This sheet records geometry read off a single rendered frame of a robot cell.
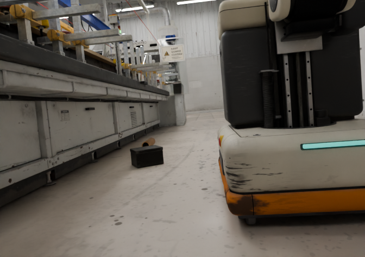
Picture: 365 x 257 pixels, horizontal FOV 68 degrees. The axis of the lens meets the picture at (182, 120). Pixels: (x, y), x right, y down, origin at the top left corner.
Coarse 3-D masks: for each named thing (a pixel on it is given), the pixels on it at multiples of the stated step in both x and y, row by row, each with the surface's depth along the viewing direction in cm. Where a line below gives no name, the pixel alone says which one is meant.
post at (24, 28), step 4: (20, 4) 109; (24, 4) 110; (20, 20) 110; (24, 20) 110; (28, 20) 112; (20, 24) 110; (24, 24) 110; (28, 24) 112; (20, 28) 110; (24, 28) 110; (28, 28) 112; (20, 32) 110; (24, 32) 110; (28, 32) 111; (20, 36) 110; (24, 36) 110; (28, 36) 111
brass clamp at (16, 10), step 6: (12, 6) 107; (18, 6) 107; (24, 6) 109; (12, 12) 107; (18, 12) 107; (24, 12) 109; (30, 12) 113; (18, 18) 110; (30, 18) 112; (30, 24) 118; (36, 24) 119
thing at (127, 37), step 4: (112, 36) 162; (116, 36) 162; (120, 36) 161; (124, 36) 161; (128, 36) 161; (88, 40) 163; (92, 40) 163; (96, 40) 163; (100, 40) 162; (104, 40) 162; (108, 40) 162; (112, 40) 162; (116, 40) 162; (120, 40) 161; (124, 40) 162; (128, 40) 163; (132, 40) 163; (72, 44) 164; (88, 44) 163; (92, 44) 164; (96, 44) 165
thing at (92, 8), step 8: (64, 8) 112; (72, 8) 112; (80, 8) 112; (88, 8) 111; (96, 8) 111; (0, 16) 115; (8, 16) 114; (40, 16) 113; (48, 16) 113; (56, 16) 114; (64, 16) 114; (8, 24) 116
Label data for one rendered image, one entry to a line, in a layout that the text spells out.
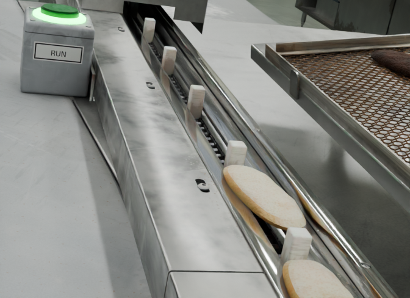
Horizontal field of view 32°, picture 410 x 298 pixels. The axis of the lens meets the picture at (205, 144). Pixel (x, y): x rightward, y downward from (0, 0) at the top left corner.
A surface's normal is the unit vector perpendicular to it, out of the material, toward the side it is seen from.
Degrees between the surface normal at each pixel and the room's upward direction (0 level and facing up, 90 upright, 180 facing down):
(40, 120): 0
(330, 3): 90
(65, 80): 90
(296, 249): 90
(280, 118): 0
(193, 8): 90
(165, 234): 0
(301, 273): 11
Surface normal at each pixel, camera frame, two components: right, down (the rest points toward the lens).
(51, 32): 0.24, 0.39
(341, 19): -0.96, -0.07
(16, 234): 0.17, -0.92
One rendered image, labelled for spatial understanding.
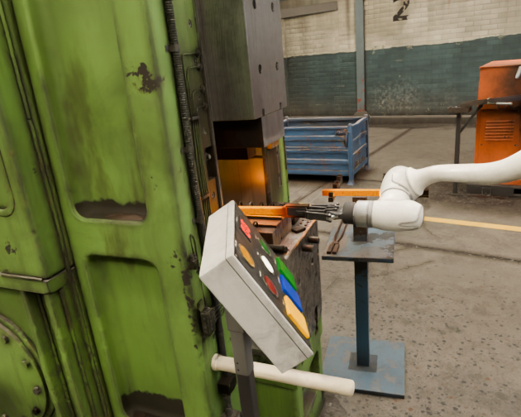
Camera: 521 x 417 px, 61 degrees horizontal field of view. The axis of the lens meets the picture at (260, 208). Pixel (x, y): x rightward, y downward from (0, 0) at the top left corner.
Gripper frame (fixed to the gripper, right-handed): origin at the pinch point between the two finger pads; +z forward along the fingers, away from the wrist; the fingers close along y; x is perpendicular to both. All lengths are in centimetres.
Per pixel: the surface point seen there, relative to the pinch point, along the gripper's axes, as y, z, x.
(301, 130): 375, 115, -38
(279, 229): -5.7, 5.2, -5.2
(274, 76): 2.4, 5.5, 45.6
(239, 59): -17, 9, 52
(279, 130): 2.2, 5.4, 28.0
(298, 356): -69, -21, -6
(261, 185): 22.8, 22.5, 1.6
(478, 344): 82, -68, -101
○ ○ ○
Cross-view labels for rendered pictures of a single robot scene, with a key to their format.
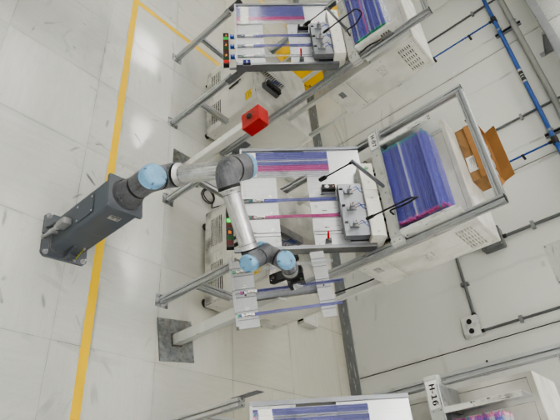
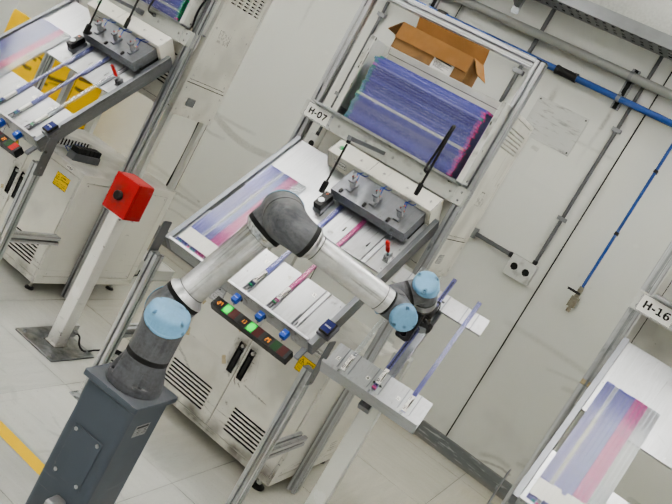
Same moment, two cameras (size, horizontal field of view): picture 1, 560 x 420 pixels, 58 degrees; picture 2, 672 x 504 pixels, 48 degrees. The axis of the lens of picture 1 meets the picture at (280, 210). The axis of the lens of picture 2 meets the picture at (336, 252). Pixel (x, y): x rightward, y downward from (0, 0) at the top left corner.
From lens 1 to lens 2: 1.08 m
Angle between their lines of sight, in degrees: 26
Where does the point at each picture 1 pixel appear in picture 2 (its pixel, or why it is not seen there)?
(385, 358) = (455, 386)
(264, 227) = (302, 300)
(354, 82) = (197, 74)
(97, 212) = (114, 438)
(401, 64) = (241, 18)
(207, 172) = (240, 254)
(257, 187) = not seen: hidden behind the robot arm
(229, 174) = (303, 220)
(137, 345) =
○ ○ ○
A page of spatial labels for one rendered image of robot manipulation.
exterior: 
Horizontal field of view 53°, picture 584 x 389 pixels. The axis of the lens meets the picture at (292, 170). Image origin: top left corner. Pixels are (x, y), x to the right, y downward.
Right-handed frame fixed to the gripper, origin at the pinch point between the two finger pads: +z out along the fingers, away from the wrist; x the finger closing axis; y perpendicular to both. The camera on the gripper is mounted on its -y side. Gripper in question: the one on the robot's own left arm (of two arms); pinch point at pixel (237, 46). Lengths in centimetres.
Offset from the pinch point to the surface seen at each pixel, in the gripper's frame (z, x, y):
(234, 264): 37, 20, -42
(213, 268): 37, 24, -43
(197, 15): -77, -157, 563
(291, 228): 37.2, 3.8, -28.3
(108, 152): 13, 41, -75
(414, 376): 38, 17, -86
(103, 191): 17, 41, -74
○ ○ ○
Copy out every line from the records that has the word "fixed".

Gripper frame (fixed to the gripper, right-handed): origin at the pinch point between the two finger pads; +z forward along the fingers, away from the wrist; the fingers close along y; x is perpendicular to both. All lengths are in centimetres.
Right-handed frame fixed to the gripper, origin at the pinch point between the two finger pads: +z out along the fingers, away from the wrist; x the finger closing axis; y perpendicular to both. The camera on the gripper is mounted on its -y side. Gripper in question: the one on the robot's own left arm (of two arms); pinch point at pixel (237, 46). Lengths in centimetres.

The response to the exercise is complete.